AIC model values were estimated to minimize information loss and maximize predictive accuracy out-of-sample. Because AIC is more tolerant of complexity than BIC — especially given our small sample size (n = 57) — it guards against the risk of under-fitting critical spatial dependencies.

knitr::kable(AIC(ols_model, ols_model_B, 
                 spatial_error_model, spatial_error_model_non_norm,
                 spatial_lag_model, spatial_lag_model_non_norm))

	df	AIC
ols_model	6	-339.7324
ols_model_B	6	-339.7324
spatial_error_model	7	-338.0127
spatial_error_model_non_norm	7	-337.8126
spatial_lag_model	7	-337.8497
spatial_lag_model_non_norm	7	-341.0551

5. Explain the consequences of modeling spatial interaction effects via an OLS model.
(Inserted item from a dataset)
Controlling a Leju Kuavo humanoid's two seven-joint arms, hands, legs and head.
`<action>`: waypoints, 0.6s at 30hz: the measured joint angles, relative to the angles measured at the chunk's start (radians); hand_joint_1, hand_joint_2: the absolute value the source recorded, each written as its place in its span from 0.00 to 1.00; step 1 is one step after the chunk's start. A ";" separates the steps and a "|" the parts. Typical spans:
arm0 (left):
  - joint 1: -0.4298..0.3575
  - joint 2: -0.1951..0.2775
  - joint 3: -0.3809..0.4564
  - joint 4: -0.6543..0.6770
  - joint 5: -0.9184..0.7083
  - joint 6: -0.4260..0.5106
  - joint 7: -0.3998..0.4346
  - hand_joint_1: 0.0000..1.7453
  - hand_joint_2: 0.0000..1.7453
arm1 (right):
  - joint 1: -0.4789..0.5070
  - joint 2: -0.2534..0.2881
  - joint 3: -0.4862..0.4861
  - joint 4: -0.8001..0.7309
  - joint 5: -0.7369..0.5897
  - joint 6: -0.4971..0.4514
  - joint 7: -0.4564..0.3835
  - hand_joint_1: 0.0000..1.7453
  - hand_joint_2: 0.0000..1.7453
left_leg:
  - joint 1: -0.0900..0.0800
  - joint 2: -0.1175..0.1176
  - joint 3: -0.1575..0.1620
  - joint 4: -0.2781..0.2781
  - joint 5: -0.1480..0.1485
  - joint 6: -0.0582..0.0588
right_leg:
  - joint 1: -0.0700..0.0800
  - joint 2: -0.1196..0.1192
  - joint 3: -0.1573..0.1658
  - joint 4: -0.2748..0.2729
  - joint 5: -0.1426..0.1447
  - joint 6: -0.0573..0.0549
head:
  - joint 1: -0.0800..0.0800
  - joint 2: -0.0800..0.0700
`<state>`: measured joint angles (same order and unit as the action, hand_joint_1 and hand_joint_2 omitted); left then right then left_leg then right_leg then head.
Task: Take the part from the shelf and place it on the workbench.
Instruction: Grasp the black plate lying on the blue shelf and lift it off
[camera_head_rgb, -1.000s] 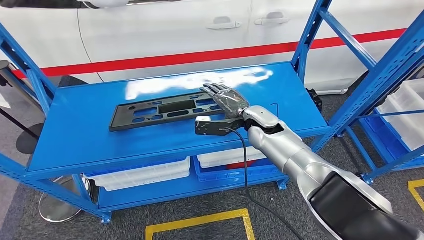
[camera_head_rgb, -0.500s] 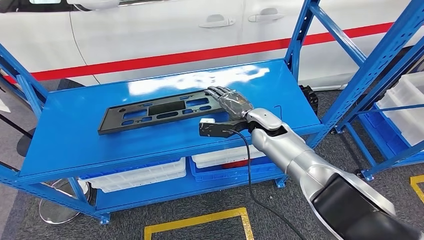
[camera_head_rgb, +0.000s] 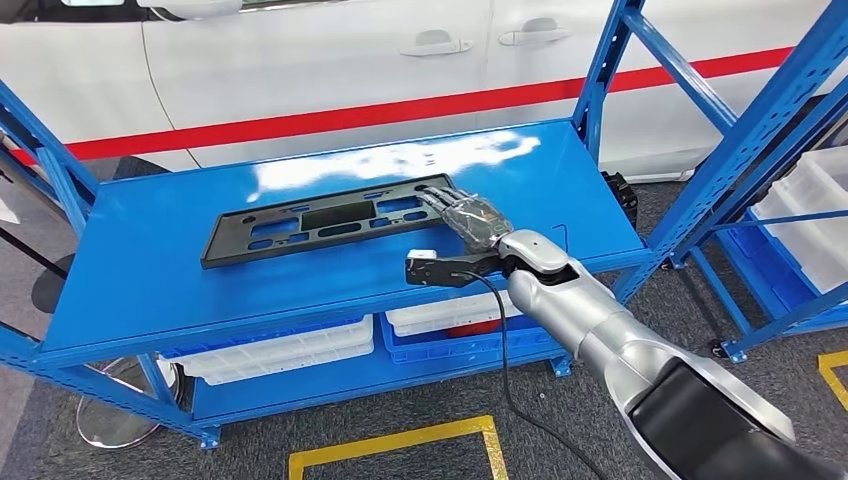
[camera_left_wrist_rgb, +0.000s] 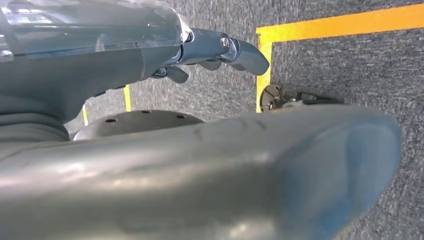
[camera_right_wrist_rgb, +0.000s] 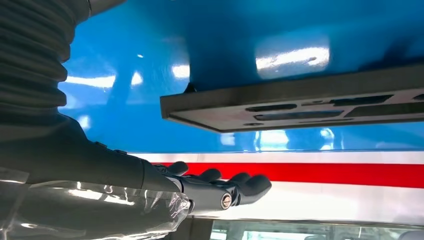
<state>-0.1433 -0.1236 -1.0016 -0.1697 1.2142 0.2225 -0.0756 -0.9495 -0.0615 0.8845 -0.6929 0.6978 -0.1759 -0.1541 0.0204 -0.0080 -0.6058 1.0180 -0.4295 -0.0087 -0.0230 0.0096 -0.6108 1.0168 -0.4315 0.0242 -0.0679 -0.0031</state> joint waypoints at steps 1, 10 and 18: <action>0.000 0.000 0.001 0.000 0.002 -0.002 -0.002 0.00 0.00 | 0.002 -0.001 0.000 -0.002 0.001 0.000 0.000 0.00 1.00 | 0.000 0.001 0.000 -0.005 -0.004 0.004 | 0.000 0.000 0.001 0.004 0.005 0.004 | 0.000 0.000; 0.005 -0.001 0.011 0.000 0.009 -0.013 -0.014 0.00 0.00 | 0.008 -0.011 -0.004 -0.009 0.011 0.001 -0.004 0.00 1.00 | 0.015 0.002 0.075 -0.038 -0.028 0.017 | -0.012 -0.005 -0.136 0.230 -0.063 0.044 | 0.000 0.000; 0.008 0.001 0.020 0.000 0.009 -0.002 -0.018 0.00 0.00 | 0.023 -0.027 -0.010 -0.005 0.011 0.000 -0.010 0.00 1.00 | 0.030 0.001 0.101 -0.012 -0.073 -0.049 | -0.009 -0.005 -0.079 0.025 0.051 -0.004 | -0.001 0.000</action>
<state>-0.1353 -0.1227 -0.9817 -0.1697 1.2232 0.2204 -0.0937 -0.9267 -0.0882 0.8748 -0.6975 0.7091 -0.1760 -0.1642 0.0505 -0.0067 -0.5050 1.0064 -0.5029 -0.0577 -0.0316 0.0046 -0.6897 1.0420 -0.3807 0.0199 -0.0686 -0.0026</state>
Fitting a standard OLS model on data that has true spatial dependence could lead to several problems in the results and in the subsequent interpretation.

First, the covariate coefficients can become biased when the DV is influenced by neighboring units (spatial lag), omitting that spatial interaction term creates endogeneity because it is correlated with the error term. This endogeneity makes the model statistically biased and otherwise unreliable because the omitted variable is mathematically linked to the calculated error.

Second, on the other hand, if the spatial dependence is in the error term rather than in Y, the coefficient estimates remain unbiased (meaning it is still statistically and mathematically reliable), but are not efficient anymore (i.e., making the “best use” of the data). The standard errors will be underestimated (i.e., calculating less uncertainty than there actually is), leading to inflated t-statistics (i.e., the measure of signal versus noise) will look unnaturally high and an increased risk of committing a Type I Error (i.e., the numbers incorrectly indicate there is statistical significance, when in reality, there is not).

Third, ignoring the spatial dependence (in this case, spatially-based patterns) may produce inflated R2’s and misleading residual diagnostics, leading to inferential inaccuracies (e.g., “fake” or incorrect accuracy) regarding the predictions, particularly where there is strong spatial clusters. Ultimately, these issues can lead to bad conclusions.